DATASET RECORDS ->
+-------+

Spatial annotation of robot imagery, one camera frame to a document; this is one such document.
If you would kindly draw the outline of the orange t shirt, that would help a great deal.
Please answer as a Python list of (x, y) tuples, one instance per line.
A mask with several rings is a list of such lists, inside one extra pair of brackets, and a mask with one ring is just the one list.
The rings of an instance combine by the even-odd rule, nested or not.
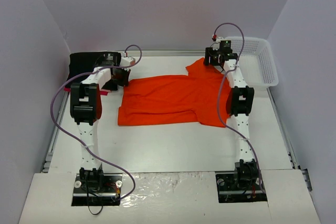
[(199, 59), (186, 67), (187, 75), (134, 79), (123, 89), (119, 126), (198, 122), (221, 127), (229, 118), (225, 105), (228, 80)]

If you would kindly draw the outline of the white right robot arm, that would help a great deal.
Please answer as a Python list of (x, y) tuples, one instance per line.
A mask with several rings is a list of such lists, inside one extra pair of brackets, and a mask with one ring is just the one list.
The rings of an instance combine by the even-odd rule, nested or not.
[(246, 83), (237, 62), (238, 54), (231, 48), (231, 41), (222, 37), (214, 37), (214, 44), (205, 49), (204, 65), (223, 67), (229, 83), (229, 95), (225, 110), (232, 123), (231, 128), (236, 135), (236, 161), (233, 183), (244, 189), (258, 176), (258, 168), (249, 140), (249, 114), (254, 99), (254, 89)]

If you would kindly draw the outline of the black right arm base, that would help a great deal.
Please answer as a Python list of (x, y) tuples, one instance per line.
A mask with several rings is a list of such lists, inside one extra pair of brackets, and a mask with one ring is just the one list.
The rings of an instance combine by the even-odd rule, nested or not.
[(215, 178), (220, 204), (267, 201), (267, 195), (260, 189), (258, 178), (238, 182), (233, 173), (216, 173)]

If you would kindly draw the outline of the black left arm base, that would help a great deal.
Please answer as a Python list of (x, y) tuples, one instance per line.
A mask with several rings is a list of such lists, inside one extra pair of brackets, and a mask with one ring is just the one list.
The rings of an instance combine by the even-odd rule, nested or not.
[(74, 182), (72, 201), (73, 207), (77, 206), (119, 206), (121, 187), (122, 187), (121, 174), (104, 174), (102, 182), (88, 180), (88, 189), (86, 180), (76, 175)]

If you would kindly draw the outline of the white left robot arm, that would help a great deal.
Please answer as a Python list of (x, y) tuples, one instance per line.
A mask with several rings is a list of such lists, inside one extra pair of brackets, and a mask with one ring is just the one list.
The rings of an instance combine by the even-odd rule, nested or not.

+-------+

TASK TO COMPLETE -> Copy out the full material exactly. Pictures should not appear in it.

RESULT BELOW ->
Spatial annotation of robot imagery, one camera frame to a document; this is one such document.
If you would kindly draw the outline of the orange t shirt, that would help a great deal.
Please answer as a Python list of (x, y) tuples, one instance per line.
A mask with several rings is a list of such lists, inside one extra pair of brackets, and a mask with one ring is just the one list.
The rings of an instance combine by the even-odd rule, nested or not.
[(199, 59), (186, 67), (187, 75), (134, 79), (123, 89), (119, 126), (198, 122), (221, 127), (229, 118), (225, 105), (228, 80)]

If you would kindly draw the outline of the white right robot arm, that would help a great deal.
Please answer as a Python list of (x, y) tuples, one instance per line.
A mask with several rings is a list of such lists, inside one extra pair of brackets, and a mask with one ring is just the one list.
The rings of an instance combine by the even-odd rule, nested or not.
[(246, 83), (237, 62), (238, 54), (231, 48), (231, 41), (222, 37), (214, 37), (214, 44), (205, 49), (204, 65), (223, 67), (229, 83), (229, 95), (225, 110), (232, 123), (231, 128), (236, 135), (236, 161), (233, 183), (244, 189), (258, 176), (258, 168), (249, 140), (249, 114), (254, 99), (254, 89)]

If you would kindly draw the outline of the black right arm base, that would help a great deal.
Please answer as a Python list of (x, y) tuples, one instance per line.
A mask with several rings is a list of such lists, inside one extra pair of brackets, and a mask with one ring is just the one list.
The rings of an instance combine by the even-odd rule, nested or not.
[(215, 178), (220, 204), (267, 201), (267, 195), (260, 189), (258, 178), (238, 182), (233, 173), (216, 173)]

If you would kindly draw the outline of the black left arm base, that would help a great deal.
Please answer as a Python list of (x, y) tuples, one instance per line.
A mask with several rings is a list of such lists, inside one extra pair of brackets, and a mask with one ring is just the one list.
The rings of an instance combine by the even-odd rule, nested or not.
[(74, 182), (72, 201), (73, 207), (77, 206), (119, 206), (121, 187), (122, 187), (121, 174), (104, 174), (102, 182), (88, 180), (88, 189), (86, 180), (76, 175)]

If you would kindly draw the outline of the white left robot arm, that would help a great deal.
Please answer as a Python list of (x, y) tuples, one instance per line.
A mask with several rings is a list of such lists, inside one extra pair of brackets, and a mask with one ring is just the one list.
The rings of an instance combine by the even-odd rule, nested or not.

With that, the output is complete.